(Stored items)
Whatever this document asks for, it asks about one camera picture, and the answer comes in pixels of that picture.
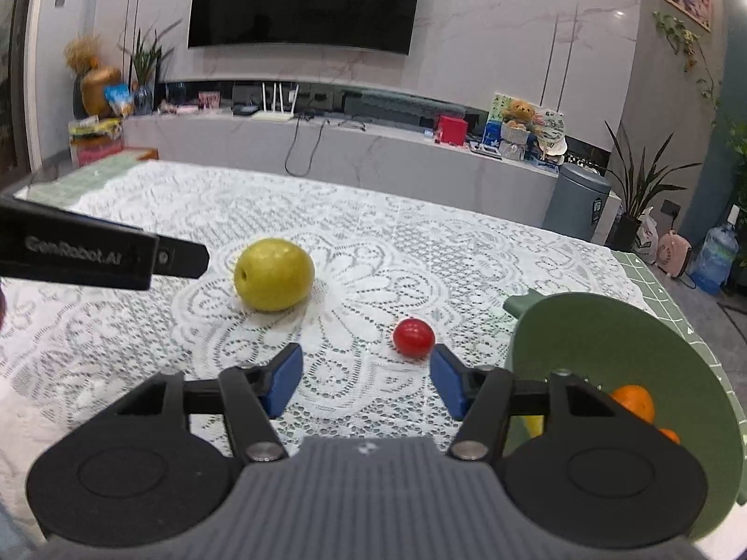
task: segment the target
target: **red cherry tomato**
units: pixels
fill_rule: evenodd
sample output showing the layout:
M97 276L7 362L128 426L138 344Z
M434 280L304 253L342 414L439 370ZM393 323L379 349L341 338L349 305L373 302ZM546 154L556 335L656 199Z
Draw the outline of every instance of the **red cherry tomato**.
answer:
M397 324L391 340L399 353L417 360L428 357L436 345L433 329L417 318L407 318Z

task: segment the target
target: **blue water jug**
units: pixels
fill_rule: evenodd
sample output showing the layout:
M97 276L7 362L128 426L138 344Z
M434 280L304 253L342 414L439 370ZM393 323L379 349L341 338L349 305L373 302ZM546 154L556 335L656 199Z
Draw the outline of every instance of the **blue water jug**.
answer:
M699 289L710 295L717 295L731 271L731 263L740 251L737 242L737 217L739 207L733 206L727 222L721 227L708 231L703 248L692 271L692 281Z

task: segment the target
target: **white lace tablecloth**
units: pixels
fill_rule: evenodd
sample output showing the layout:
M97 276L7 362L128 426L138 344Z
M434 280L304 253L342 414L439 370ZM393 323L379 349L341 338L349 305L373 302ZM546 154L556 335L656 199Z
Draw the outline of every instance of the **white lace tablecloth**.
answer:
M606 248L322 182L148 162L73 209L204 243L211 263L199 280L155 278L145 293L5 281L0 376L65 430L156 372L212 378L298 341L304 377L274 422L289 449L308 434L430 435L443 447L456 425L427 362L391 346L397 321L422 318L467 363L501 365L510 295L587 291L648 310ZM262 237L311 254L307 303L259 314L238 300L234 263ZM193 431L226 450L218 418Z

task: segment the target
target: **wall socket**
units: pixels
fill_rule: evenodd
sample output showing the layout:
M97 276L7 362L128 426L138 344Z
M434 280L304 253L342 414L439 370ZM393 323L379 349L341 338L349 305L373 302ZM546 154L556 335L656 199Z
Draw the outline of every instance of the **wall socket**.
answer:
M665 215L669 215L671 220L674 221L680 214L680 208L681 206L679 204L671 202L670 200L665 200L661 205L661 212Z

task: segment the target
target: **orange fruit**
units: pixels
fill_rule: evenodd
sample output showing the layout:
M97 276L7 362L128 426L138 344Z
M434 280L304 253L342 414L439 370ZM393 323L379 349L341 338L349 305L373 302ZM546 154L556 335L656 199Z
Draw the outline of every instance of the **orange fruit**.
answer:
M675 444L679 444L680 443L680 437L675 432L673 432L671 429L660 428L659 431L662 434L664 434L666 437L668 437Z
M654 399L640 385L623 385L610 394L614 400L645 422L654 422Z

◆ **ACTION ITEM**
Excluding pictures, print all lines above exactly.

◆ **SOLUTION TO THE EXERCISE**
Whatever this document asks for, it asks about one camera picture, and the answer comes in pixels of that picture.
task: segment the target
target: **red cherry tomato**
units: pixels
fill_rule: evenodd
sample output showing the layout:
M97 276L7 362L128 426L138 344Z
M434 280L304 253L342 414L439 370ZM393 323L379 349L341 338L349 305L373 302ZM546 154L556 335L656 199Z
Draw the outline of every instance of the **red cherry tomato**.
answer:
M397 324L391 340L399 353L417 360L428 357L436 345L433 329L417 318L407 318Z

task: segment the target
target: **blue water jug**
units: pixels
fill_rule: evenodd
sample output showing the layout:
M97 276L7 362L128 426L138 344Z
M434 280L304 253L342 414L439 370ZM393 323L379 349L341 338L349 305L373 302ZM546 154L556 335L656 199Z
Draw the outline of every instance of the **blue water jug**.
answer:
M699 289L710 295L717 295L731 271L731 263L740 251L737 242L737 217L739 207L733 206L727 222L721 227L708 231L703 248L692 271L692 281Z

task: segment the target
target: **white lace tablecloth**
units: pixels
fill_rule: evenodd
sample output showing the layout:
M97 276L7 362L128 426L138 344Z
M434 280L304 253L342 414L439 370ZM393 323L379 349L341 338L349 305L373 302ZM546 154L556 335L656 199Z
Draw the outline of every instance of the **white lace tablecloth**.
answer:
M606 248L322 182L148 162L73 209L204 243L211 263L199 280L155 278L145 293L5 281L0 376L65 430L156 372L212 378L298 341L304 377L274 422L289 449L308 434L430 435L443 447L456 425L427 362L391 346L397 321L422 318L467 363L501 365L510 295L587 291L648 310ZM262 237L311 254L307 303L259 314L238 300L234 263ZM193 431L226 450L218 418Z

task: segment the target
target: **wall socket**
units: pixels
fill_rule: evenodd
sample output showing the layout:
M97 276L7 362L128 426L138 344Z
M434 280L304 253L342 414L439 370ZM393 323L379 349L341 338L349 305L373 302ZM546 154L556 335L656 199Z
Draw the outline of every instance of the **wall socket**.
answer:
M665 215L669 215L671 220L674 221L680 214L680 208L681 206L679 204L671 202L670 200L665 200L661 205L661 212Z

task: segment the target
target: **orange fruit**
units: pixels
fill_rule: evenodd
sample output showing the layout:
M97 276L7 362L128 426L138 344Z
M434 280L304 253L342 414L439 370ZM393 323L379 349L341 338L349 305L373 302ZM546 154L556 335L656 199Z
Draw the outline of every instance of the **orange fruit**.
answer:
M675 444L679 444L680 443L680 437L675 432L673 432L671 429L660 428L659 431L662 434L664 434L666 437L668 437Z
M654 399L640 385L623 385L610 394L614 400L645 422L654 422Z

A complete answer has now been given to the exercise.